Problem requirements: Nothing but the lines from the one containing "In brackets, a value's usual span" through the one containing "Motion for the", both included, should be given again, each exactly as written below.

[Start of section]

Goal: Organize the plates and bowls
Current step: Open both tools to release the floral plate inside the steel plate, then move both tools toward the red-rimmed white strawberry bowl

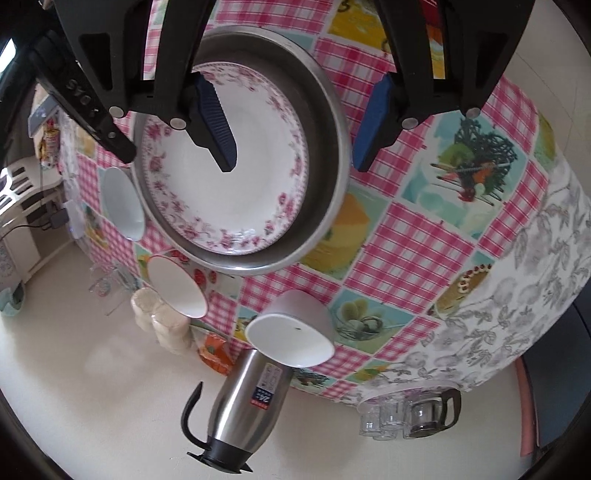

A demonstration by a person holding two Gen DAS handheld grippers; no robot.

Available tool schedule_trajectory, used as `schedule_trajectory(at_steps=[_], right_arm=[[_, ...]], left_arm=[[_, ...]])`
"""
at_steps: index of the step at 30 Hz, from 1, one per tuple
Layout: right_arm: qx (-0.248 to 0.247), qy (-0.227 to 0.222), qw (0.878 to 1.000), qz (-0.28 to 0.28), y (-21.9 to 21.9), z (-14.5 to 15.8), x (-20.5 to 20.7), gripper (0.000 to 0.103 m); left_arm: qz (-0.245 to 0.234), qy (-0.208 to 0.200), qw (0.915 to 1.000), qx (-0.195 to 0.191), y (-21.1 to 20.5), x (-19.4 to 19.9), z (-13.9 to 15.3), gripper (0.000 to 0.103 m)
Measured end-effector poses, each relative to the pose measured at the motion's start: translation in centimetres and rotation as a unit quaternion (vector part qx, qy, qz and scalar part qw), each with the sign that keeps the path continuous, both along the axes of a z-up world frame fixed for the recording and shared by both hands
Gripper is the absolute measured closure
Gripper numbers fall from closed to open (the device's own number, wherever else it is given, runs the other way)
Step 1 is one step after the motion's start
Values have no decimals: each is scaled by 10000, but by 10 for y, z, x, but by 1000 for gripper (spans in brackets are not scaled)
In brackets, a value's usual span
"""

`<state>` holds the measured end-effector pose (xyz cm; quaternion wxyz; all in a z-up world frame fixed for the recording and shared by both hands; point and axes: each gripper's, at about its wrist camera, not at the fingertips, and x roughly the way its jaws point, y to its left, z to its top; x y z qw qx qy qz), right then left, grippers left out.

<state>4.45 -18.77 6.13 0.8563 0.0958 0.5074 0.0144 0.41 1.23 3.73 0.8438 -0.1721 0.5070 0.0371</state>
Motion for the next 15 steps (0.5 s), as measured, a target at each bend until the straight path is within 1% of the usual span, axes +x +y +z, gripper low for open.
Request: schedule_trajectory(at_steps=[1, 2, 4, 5, 7, 9, 11, 13, 15], right_arm=[[-15, -11, 10000, 7, 0, 1, 0, 52], [-31, -17, 10000, 15, 1, 0, 0, 50], [-99, -45, 9999, 44, 3, 1, 0, 39], [-129, -60, 9999, 64, 4, 1, 0, 37], [-169, -84, 9998, 106, 6, 1, 0, 28], [-202, -106, 9996, 139, 7, 1, 0, 24], [-248, -116, 9995, 159, 8, 0, 0, 19], [-298, -119, 9994, 159, 9, 0, 1, 10], [-347, -148, 9992, 153, 8, 0, 0, 5]], left_arm=[[18, 15, 10000, 59, 1, 1, -1, 25], [20, 13, 9999, 106, 1, 2, -2, 20], [12, -31, 9997, 257, 0, 2, -3, 17], [3, -57, 9993, 358, -1, 2, -3, 14], [-17, -105, 9985, 530, -3, 2, -2, 13], [-29, -145, 9977, 657, -4, 2, -1, 12], [-20, -163, 9970, 761, -4, 3, -1, 6], [9, -205, 9962, 842, -3, 4, 0, 5], [48, -281, 9956, 894, -2, 4, 2, 5]])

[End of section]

Your response:
In brackets, a value's usual span
"""

`<state>` holds the measured end-effector pose (xyz cm; quaternion wxyz; all in a z-up world frame fixed for the recording and shared by both hands; point and axes: each gripper's, at about its wrist camera, not at the fingertips, and x roughly the way its jaws point, y to its left, z to its top; x y z qw qx qy qz), right then left, grippers left out.

<state>4.45 -18.77 6.13 0.8563 0.0958 0.5074 0.0144 0.41 1.23 3.73 0.8438 -0.1721 0.5070 0.0371</state>
Motion for the next 15 steps (0.5 s), as measured, a target at each bend until the straight path is within 1% of the usual span, axes +x +y +z, gripper low for open.

This exercise has been fully answered.